Are you a Quantified Self?
For a significant number of people, the niceties of whether their self is quantified or not is irrelevant, because fitness trackers and other wearable tech can be lifesavers. Doctors and hospitals can use their diagnosing and monitoring patients. In these cases it hardly matters what you call yourself and it is clear that any disadvantages of wearable tech are out weight by the advantages.
Those who self-identify as members of the Quantified Self movement would probably argue that you have to be very intentional about your measurements and data and use them very purposefully to bring about improvements in your life. I think they’d also probably argue that there’s some kind of consensus among them about what it’s worth improving and how.
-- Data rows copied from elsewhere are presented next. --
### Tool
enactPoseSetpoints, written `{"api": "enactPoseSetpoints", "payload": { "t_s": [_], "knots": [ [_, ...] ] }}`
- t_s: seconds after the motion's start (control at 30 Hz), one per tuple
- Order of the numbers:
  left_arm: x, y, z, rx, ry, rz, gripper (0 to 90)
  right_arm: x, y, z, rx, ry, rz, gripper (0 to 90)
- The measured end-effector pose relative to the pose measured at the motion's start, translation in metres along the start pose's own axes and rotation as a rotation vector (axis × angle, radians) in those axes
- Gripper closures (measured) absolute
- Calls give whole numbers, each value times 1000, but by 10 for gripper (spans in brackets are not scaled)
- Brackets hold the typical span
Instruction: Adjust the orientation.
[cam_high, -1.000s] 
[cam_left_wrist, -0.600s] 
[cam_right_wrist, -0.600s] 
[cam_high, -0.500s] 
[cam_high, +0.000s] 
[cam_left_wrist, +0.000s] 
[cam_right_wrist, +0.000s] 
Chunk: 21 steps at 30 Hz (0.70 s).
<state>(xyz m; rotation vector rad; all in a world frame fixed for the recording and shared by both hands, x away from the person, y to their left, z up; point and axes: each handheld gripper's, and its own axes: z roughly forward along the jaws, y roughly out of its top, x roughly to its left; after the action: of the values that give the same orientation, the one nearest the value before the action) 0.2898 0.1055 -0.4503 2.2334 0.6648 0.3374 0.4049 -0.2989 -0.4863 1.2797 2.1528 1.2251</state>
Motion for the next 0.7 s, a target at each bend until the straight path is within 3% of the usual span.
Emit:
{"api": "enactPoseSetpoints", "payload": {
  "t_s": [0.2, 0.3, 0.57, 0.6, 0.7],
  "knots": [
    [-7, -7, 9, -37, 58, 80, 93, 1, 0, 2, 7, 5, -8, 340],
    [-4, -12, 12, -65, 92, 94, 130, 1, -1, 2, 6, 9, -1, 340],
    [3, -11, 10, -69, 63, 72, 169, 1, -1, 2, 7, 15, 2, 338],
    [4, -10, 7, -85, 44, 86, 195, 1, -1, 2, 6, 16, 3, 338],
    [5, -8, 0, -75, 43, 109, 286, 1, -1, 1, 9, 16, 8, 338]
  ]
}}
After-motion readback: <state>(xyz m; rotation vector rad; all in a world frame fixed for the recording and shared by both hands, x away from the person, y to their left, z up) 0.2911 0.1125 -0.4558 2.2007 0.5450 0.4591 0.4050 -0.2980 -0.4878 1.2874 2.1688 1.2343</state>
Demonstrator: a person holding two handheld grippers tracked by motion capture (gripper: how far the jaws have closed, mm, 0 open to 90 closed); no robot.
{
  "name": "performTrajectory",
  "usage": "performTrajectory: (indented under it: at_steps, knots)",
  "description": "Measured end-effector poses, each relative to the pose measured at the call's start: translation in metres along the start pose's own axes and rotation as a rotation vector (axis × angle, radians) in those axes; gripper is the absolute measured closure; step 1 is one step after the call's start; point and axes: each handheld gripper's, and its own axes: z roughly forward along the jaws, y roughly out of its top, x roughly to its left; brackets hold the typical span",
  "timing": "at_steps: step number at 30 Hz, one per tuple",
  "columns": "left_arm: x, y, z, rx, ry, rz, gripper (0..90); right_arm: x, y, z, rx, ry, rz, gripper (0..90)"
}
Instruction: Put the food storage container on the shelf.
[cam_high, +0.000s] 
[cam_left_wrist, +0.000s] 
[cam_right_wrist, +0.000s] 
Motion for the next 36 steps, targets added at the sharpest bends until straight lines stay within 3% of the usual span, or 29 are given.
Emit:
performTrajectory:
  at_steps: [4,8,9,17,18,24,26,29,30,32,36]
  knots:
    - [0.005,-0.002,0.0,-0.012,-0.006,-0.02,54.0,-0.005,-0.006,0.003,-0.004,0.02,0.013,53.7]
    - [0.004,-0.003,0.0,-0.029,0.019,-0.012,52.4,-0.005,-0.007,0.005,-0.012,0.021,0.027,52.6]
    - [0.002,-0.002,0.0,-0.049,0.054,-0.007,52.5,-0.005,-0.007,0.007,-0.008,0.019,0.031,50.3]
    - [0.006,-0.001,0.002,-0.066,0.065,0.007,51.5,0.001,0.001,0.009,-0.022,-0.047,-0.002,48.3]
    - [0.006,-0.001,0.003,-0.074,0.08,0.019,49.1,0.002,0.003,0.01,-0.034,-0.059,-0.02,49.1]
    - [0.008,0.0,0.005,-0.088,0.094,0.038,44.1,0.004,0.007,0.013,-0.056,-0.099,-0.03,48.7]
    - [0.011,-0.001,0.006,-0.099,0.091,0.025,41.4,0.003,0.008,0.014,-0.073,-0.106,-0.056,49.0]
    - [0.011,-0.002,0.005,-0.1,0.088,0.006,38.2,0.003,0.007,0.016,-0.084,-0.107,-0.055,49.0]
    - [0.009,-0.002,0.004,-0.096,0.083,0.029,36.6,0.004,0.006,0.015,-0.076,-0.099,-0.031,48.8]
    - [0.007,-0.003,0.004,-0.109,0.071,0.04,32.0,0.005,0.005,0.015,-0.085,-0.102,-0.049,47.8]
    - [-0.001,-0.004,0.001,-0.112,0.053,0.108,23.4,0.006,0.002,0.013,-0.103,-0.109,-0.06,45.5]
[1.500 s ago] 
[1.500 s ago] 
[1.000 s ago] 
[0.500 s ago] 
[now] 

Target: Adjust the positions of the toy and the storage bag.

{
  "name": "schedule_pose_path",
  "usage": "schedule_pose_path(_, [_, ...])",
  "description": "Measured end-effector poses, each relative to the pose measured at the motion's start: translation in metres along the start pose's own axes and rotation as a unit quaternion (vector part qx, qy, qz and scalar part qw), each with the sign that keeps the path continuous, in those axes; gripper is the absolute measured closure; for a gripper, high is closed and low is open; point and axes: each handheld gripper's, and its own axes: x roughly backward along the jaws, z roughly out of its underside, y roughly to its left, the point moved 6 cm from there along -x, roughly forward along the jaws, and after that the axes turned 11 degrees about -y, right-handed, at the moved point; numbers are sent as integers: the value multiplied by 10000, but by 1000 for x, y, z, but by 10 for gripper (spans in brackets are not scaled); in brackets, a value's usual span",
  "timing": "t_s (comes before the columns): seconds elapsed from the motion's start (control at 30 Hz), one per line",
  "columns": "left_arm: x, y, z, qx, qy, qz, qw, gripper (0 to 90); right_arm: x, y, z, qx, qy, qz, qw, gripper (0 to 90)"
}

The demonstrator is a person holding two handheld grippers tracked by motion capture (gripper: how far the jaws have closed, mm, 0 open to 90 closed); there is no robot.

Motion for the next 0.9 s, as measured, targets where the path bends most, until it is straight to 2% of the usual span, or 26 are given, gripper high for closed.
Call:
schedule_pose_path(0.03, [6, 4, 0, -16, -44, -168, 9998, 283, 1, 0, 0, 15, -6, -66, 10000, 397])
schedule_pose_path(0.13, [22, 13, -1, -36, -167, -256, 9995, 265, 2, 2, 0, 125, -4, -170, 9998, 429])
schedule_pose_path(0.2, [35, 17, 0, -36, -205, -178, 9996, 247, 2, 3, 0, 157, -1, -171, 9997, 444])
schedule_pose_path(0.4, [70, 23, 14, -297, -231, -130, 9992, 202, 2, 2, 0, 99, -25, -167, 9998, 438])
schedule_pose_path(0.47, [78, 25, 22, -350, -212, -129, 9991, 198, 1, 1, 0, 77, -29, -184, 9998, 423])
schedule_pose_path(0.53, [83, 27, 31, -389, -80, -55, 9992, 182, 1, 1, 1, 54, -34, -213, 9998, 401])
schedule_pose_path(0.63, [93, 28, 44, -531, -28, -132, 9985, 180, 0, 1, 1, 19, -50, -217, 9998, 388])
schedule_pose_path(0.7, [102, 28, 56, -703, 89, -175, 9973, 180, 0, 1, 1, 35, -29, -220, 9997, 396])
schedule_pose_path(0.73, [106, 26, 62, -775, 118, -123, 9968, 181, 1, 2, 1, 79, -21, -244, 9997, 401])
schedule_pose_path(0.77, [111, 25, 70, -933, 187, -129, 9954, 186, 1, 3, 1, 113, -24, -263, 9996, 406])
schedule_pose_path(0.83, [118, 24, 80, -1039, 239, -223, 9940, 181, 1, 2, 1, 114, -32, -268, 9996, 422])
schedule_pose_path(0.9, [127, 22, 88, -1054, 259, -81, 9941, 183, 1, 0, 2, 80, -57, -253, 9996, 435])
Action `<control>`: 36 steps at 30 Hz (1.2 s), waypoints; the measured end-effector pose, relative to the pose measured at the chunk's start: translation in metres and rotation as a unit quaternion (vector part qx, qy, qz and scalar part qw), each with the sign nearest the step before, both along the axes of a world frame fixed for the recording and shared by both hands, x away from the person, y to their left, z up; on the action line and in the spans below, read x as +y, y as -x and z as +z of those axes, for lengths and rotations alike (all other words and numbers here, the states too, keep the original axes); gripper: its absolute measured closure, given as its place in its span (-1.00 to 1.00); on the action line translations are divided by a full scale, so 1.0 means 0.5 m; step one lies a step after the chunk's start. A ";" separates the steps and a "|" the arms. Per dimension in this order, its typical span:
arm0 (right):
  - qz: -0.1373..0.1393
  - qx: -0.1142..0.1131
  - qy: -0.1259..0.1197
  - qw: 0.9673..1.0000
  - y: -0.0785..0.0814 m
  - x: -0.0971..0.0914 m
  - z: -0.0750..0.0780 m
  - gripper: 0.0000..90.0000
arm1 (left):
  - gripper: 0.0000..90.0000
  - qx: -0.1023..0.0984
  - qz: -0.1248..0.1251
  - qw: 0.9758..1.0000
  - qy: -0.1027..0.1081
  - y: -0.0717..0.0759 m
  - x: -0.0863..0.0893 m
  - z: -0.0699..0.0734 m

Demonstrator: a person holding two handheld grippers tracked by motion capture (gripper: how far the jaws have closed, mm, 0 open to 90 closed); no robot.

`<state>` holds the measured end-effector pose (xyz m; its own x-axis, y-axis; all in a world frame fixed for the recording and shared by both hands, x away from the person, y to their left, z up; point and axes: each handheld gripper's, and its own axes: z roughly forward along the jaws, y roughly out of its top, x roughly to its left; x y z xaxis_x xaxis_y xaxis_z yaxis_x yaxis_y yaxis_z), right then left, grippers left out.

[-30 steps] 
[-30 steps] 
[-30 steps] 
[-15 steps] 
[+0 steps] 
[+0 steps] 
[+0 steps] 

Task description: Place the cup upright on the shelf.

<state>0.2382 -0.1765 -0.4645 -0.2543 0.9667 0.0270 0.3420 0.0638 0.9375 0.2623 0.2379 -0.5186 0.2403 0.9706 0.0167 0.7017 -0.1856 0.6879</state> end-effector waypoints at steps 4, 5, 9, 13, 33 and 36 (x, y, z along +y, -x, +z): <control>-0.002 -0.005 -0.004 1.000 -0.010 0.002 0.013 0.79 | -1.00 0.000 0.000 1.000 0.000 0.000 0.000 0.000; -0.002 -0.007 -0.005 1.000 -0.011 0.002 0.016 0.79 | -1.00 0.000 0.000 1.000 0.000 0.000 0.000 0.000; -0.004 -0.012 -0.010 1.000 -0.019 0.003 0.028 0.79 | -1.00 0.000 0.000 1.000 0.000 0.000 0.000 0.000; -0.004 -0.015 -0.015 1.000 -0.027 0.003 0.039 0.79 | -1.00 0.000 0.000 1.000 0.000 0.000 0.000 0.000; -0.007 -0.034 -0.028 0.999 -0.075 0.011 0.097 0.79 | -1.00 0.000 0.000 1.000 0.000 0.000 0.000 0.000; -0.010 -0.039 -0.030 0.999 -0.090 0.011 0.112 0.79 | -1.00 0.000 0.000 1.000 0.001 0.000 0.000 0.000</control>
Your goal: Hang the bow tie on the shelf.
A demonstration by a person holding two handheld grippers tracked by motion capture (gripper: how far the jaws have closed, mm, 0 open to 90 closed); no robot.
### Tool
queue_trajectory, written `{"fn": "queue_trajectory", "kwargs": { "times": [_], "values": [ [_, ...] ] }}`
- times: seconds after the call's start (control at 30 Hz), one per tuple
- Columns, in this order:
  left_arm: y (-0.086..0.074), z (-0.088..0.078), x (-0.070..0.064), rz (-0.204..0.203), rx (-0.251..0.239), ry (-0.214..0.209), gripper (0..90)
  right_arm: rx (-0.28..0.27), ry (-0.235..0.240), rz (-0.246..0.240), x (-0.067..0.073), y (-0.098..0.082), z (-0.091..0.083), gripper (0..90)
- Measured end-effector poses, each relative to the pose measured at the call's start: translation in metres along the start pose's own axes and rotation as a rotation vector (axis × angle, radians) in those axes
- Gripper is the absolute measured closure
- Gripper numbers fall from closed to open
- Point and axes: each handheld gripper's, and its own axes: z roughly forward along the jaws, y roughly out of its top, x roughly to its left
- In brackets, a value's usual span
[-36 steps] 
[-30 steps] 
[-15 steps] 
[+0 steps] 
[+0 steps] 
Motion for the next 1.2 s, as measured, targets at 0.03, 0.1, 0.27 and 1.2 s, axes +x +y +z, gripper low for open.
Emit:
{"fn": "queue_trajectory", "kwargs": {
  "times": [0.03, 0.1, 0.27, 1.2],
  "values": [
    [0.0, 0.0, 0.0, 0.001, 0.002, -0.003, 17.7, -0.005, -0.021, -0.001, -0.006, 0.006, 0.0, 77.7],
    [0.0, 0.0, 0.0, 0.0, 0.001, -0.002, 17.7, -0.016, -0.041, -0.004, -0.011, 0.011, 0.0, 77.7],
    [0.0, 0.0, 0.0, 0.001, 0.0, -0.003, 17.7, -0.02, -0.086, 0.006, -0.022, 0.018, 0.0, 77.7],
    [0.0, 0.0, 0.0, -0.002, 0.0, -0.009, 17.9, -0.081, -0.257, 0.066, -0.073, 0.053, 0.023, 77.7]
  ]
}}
For most of us (like me), this isn’t the case. On the whole, we’re looking to use the information to either lose weight or improve in a given activity, like running, cycling or swimming.
I dip in and out of it. I take quite an interest in the data my sports watch gives me. In fact, it’s a bit of a hobby to follow it. But would I identify as a Qualified Self? No.
At this stage in my life, I don’t have the patience (and won’t make the time) to research how the data I can potentially collect can lead to marginal gains in my health. I actually believe that doing so would lower my quality of life by causing me stress.
What’s more, I don’t have a “hacky” personality and I don’t believe that improving aspects of your life according to someone else’s standards is a) desirable or b) a matter of applying willpower or “wanting it enough”. To me, improving quality of life is an organic process that works more in waves than in a straight line and trying to knock it into shape with willpower doesn’t work in the long term.
And finally, however much I enjoy looking at spreadsheets, it doesn’t define any part of my identity at all.
So: there are some people for whom quantified self data can be a life saver, others who see it as central to their life philosophy and then the majority who collect it and get some kicks out of it but don’t see it as central to their identity.
Is Big Brother watching you?
Which brings us back to that exploding amount of data floating around there in the ether - and back to Big Brother. Is he watching us through our Quantifiable Selves?
Well yes he is, because we upload all of our data from one piece of tech to another so that we can store it and visualise it. We do this automatically with the apps that belong with the kit we buy: Garmin, TomTom, FitBit and so on. We like to share, so we upload data to apps like Strava, MapMyRun and MyFitnessPal. We post it on Instagram and Facebook. It’s as if we want to play Big Brother on ourselves.
It doesn’t seem like a bad thing, either, that we are collecting data that we can share with the medical and research communities. But what about insurance companies? How do we feel if our insurance companies want to use our data to set the cost of premiums? And what about our employers? Should they be able to access our data?
The need to have a conversation about public policy and even legislation is here. We are starting to get to the point where general data privacy laws and medical confidentiality are being stress tested and without a transparent discussion, who knows what can happen with that data.
Ultimately, very few of us are Quantified Selves - but more and more of us are quantified selves. Personally, I’d count myself as a quantified self, as I record a lot of fitness-related data which I like to look over, but I don’t record everything about every second of my life or build a medical strategy on it. I’ve decided that for the time being the advantages outweigh the disadvantages.
If only we could take that time machine to 2050 to find out what the consequences turned out to be.